Ottawa, inspired by her feminist upbringing and experience in tech, wrote a piece in The Tech (MIT's student paper) calling for Ito’s resignation, before Farrow's reporting ([07:03] – [10:13]).
Her op-ed received attacks focusing on her race, background, and outsider status:
"There were so many comments that had to do with my race and ethnicity and where I'm from as opposed to... not agreeing with me and my ideas." —Ottawa ([10:44])
After Farrow's article, responses shifted—but many only took it seriously when reported by a "powerful white man" ([10:44] – [12:03]).
Ottawa describes being motivated by women who stood up to greater dangers, referencing Beneath the Tamarind Tree (about the Chibok schoolgirls’ kidnapping in Nigeria) as a source of courage:
"If they have this kind of courage to stand with a gun to their face... then if I believe in this thing, the least I can do is say it with my chest." —Ottawa ([13:45])
She details backlash: an MIT website supporting Ito sprung up, signed by professors and peers, directly targeting her article.

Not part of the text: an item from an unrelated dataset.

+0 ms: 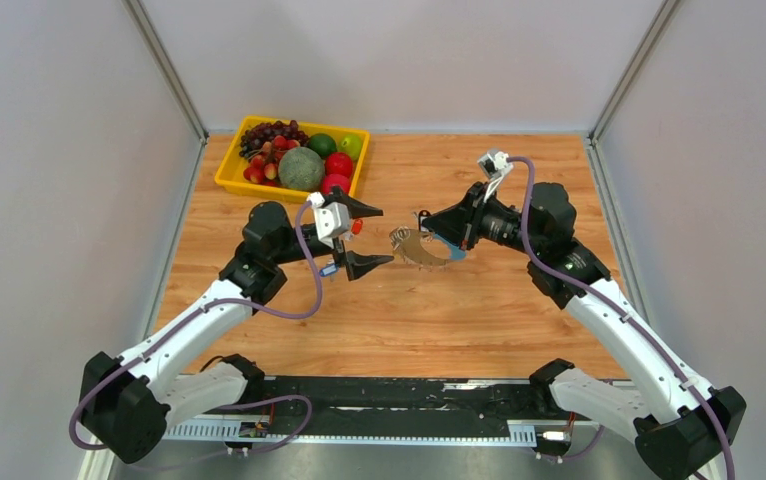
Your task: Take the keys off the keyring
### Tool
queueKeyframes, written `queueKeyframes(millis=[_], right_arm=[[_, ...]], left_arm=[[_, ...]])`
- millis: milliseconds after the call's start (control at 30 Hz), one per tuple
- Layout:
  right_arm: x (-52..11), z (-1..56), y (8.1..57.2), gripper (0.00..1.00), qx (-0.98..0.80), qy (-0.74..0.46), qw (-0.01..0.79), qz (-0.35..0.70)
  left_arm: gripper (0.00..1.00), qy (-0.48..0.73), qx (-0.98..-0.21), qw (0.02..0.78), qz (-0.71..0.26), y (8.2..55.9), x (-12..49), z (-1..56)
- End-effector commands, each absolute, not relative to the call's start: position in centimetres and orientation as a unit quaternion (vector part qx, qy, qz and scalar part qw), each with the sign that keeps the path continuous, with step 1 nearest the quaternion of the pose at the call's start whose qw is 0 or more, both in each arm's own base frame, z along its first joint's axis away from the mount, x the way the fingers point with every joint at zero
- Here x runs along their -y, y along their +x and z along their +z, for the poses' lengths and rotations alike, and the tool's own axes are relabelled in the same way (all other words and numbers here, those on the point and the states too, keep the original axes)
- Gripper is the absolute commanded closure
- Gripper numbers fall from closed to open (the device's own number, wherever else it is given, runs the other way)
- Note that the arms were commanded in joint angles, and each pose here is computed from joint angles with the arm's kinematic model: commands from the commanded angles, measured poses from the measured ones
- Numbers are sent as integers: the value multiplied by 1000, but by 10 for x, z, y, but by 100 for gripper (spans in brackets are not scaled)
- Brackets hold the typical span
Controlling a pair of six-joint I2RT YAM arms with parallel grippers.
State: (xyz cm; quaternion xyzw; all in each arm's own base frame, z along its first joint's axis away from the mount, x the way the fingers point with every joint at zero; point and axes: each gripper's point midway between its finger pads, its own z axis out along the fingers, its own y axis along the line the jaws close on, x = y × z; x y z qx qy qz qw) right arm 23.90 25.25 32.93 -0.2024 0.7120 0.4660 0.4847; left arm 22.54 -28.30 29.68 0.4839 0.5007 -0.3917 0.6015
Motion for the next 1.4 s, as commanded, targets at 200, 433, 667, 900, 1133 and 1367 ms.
queueKeyframes(millis=[200, 433, 667, 900, 1133, 1367], right_arm=[[-261, 385, 212, 96, -633, -249, 512, 524], [-261, 389, 206, 96, -626, -252, 509, 534], [-257, 405, 200, 96, -603, -245, 529, 545], [-255, 414, 193, 95, -587, -239, 535, 558], [-258, 413, 192, 95, -580, -236, 528, 574], [-263, 410, 192, 95, -576, -234, 520, 586]], left_arm=[[0, 513, -466, 587, -419, 210, 294, 301], [2, 533, -456, 567, -431, 200, 300, 293], [2, 553, -458, 551, -426, 195, 304, 281], [5, 556, -454, 547, -431, 193, 307, 279], [5, 565, -435, 544, -443, 187, 308, 284], [0, 564, -425, 545, -451, 184, 309, 294]])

"For me, a whole website springing up... just because one student wrote an article is shocking to me." —Ottawa ([15:49])
Bridget Todd and Ottawa discuss how Epstein’s donations gave him social cover, reputational redemption, and inoculation from scrutiny:
"Once you've got the protection of that kind of power, it can be hard to penetrate power." —Bridget ([20:19])
Ottawa questions whether men in power even perceived the moral gravity of accepting Epstein’s money, emphasizing the silencing of victims through institutional complicity ([20:56] – [22:36]).
Ottawa points out the extent of Epstein’s network and its deliberate diffuseness as protection:
"It almost seems kind of impossible" to untangle.
"I'm a firm believer nothing is impossible... but there is, you know, especially with the people who are closer with him, there is a link with those people and victims." —Ottawa ([25:34], [25:43])
MIT’s Disobedience Award (with irony, a replica given to Epstein) prompts conversation about who gets rewarded for "speaking truth to power."
Sabrina Hersey Issa, founder of Be Bold Media, describes seeing Ottawa’s leadership erased or vilified, while powerful men’s courage is validated:
"The invisibility of her leadership. When a white guy says the same thing... his safety... was never in question." —Sabrina ([35:56])
Sabrina launches the Bold Prize, crowdfunding over $40,000 to honor Ottawa and reframe narratives of moral courage ([36:55] – [41:29]):
"I wanted this young woman to know that I see her... I wanted to use my voice and my power and my relationships and resources to shift the conversation from blame to leadership, from the world as it is to the world that it should be." —Sabrina ([36:55])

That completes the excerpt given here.